_MATERIAL PROVIDED_
##############################

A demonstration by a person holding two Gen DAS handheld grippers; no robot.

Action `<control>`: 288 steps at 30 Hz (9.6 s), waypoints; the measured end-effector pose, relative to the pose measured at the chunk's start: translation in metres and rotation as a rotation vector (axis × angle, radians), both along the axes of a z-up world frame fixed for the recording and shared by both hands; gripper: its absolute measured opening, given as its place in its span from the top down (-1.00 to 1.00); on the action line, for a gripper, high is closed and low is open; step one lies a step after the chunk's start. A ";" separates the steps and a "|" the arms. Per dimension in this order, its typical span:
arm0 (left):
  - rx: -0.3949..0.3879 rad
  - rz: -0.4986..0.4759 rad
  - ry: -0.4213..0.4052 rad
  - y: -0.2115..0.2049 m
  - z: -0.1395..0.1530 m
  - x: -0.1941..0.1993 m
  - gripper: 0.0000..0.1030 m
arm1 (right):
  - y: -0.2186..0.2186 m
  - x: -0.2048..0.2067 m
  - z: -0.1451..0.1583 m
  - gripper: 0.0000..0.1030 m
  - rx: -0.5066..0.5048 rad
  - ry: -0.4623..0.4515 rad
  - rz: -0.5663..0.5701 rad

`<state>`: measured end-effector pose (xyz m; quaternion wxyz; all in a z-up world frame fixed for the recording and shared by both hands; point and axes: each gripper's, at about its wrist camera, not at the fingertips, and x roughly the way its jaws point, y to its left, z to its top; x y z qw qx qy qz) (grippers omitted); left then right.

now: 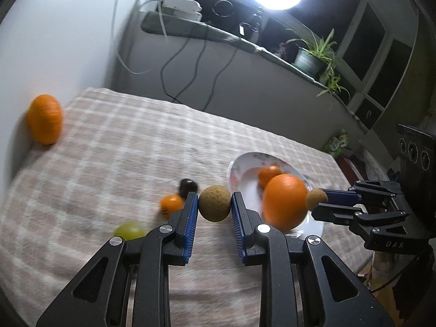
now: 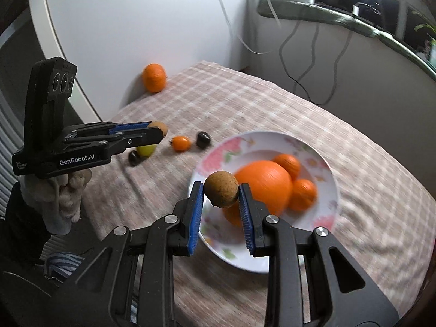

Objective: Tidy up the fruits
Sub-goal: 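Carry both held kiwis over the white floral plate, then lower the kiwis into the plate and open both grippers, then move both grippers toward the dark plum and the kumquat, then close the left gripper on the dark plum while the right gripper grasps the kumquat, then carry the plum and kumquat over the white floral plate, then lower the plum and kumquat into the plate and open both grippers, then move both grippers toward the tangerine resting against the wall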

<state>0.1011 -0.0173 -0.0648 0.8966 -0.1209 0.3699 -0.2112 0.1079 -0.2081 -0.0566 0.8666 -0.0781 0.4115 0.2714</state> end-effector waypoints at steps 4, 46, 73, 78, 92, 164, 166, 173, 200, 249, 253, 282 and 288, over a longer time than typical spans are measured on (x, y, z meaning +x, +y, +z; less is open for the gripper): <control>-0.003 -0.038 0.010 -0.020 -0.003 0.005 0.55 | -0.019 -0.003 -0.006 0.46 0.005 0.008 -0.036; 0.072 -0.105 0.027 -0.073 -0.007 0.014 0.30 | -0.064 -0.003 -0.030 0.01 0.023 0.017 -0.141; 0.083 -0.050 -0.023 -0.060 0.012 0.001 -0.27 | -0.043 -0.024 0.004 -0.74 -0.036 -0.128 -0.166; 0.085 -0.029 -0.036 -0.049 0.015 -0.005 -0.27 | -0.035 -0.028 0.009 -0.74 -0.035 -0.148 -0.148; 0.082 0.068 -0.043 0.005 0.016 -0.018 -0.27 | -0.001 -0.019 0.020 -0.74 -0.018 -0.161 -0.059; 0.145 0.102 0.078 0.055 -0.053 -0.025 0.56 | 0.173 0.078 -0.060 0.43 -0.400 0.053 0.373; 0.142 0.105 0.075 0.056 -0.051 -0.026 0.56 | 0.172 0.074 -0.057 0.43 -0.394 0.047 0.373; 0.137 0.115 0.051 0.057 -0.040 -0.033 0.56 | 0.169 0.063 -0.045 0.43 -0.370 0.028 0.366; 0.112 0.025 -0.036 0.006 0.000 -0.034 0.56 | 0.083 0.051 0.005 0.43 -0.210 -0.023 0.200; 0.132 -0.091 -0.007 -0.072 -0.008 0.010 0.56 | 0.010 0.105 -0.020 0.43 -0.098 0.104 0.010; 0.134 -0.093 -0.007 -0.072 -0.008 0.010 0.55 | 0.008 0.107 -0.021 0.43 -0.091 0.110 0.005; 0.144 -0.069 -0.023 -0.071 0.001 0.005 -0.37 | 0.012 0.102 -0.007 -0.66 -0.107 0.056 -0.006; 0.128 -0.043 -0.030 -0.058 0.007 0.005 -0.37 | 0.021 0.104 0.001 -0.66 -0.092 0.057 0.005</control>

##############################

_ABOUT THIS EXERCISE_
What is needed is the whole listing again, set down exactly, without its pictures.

_REPLY_
A demonstration by a person holding two Gen DAS handheld grippers; no robot.

Action `<control>`: 288 steps at 30 Hz (9.6 s), waypoints; the measured end-effector pose, relative to the pose measured at the chunk's start: translation in metres and rotation as a rotation vector (axis × angle, radians), both along the axes of a z-up world frame fixed for the recording and shared by both hands; gripper: its absolute measured opening, given as its place in its span from the top down (-1.00 to 1.00); on the action line, for a gripper, high is closed and low is open; step one lies a step after the chunk's start. A ";" separates the steps and a "|" the arms. Per dimension in this order, its typical span:
arm0 (left):
  - rx: -0.3949..0.3879 rad
  - rz: -0.4986..0.4759 rad
  - ry: -0.4213..0.4052 rad
  - y: -0.2115..0.2049 m
  - z: -0.1395..0.1530 m
  - x: -0.1941..0.1993 m
  - gripper: 0.0000..0.1030 m
arm1 (right):
  - y: -0.2186..0.2186 m
  - x: -0.2048..0.2067 m
  - z: -0.1451..0.1583 m
  - gripper: 0.0000..0.1030 m
  - rx: -0.5066..0.5048 rad
  - ry: -0.4623..0.4515 rad
  - rz: -0.5663..0.5701 rad

`<state>`: measured end-effector pose (xyz m; quaternion wxyz; all in a z-up world frame fixed for the recording and shared by both hands; point and axes: each gripper's, at about its wrist camera, not at the fingertips, and x roughly the way its jaws point, y to its left, z to its top; x y z qw qx qy qz) (grippers omitted); left then right.

now: 
now: 

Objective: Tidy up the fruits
Sub-goal: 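Carry both held kiwis over the white floral plate, then lower the kiwis into the plate and open both grippers, then move both grippers toward the dark plum and the kumquat, then close the left gripper on the dark plum while the right gripper grasps the kumquat, then carry the plum and kumquat over the white floral plate, then lower the plum and kumquat into the plate and open both grippers, then move both grippers toward the tangerine resting against the wall
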
<state>0.1011 -0.0173 -0.0648 0.8966 -0.1209 0.3699 -0.2112 0.1079 -0.2081 -0.0566 0.8666 -0.0781 0.4115 0.2714</state> end-effector waypoints at steps 4, 46, 73, 78, 92, 164, 166, 173, 200, 249, 253, 282 and 288, over a longer time than typical spans are measured on (x, y, z meaning +x, +y, +z; less is open for the gripper): <control>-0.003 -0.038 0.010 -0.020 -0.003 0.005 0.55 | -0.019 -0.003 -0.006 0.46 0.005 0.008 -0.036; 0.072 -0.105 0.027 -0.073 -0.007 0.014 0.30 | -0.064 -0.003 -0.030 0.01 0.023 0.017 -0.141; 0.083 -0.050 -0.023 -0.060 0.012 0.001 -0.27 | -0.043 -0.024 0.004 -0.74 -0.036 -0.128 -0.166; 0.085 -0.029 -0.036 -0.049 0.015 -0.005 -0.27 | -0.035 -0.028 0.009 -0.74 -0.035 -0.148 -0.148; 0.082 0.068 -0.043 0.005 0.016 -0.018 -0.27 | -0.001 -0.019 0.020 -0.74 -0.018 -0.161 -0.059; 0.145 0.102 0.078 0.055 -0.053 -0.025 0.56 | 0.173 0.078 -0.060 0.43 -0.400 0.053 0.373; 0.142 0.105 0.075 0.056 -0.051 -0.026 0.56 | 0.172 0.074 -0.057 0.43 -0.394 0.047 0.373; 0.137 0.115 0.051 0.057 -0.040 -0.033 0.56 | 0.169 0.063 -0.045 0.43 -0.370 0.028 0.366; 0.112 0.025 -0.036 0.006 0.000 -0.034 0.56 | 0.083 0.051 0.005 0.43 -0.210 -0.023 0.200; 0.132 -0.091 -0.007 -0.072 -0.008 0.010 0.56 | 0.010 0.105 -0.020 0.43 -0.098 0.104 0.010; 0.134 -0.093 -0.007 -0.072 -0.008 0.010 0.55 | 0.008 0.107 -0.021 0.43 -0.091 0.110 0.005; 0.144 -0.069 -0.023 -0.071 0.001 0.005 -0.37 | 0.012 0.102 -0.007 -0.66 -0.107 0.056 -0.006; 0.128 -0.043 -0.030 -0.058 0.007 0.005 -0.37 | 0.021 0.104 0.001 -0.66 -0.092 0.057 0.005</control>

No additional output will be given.